Exercise requirements: Show every line of the data that includes the word "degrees".

Dataset extract:
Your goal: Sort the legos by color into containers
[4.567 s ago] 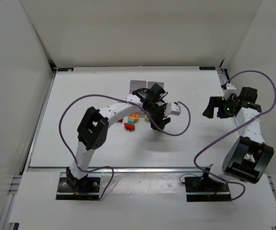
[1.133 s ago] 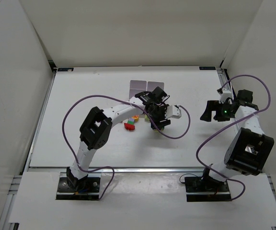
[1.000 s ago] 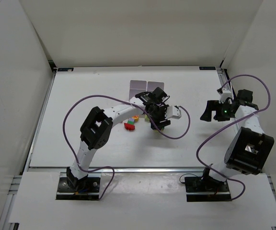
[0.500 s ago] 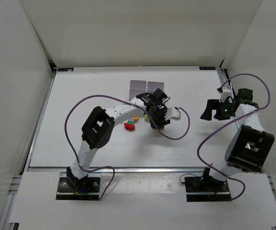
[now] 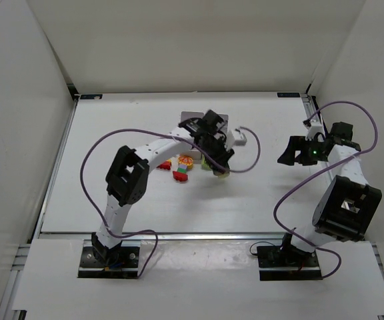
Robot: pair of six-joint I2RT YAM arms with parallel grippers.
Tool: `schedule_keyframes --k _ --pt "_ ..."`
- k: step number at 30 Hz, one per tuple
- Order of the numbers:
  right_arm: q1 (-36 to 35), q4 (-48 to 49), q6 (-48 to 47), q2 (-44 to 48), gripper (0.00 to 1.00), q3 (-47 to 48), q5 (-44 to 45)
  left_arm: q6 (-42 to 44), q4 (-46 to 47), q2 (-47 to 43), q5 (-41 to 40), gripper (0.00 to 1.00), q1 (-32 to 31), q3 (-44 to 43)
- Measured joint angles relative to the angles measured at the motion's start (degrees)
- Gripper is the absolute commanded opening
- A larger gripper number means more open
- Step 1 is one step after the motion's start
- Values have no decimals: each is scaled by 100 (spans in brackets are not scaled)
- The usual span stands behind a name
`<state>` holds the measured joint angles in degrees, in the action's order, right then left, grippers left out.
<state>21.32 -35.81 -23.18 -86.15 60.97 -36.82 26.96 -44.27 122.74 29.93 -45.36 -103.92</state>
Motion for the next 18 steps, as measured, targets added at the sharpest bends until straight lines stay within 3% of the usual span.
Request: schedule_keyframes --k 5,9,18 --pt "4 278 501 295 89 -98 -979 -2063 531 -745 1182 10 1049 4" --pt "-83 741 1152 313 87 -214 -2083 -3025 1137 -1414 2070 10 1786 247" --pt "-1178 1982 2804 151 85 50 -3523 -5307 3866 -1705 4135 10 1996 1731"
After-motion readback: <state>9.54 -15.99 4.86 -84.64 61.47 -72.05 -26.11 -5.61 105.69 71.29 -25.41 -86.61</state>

Result for this task:
- Measured joint angles relative to the angles measured at the motion's start (degrees)
`<state>` holds the measured joint angles in degrees, in the action's order, right then left, grippers left out.

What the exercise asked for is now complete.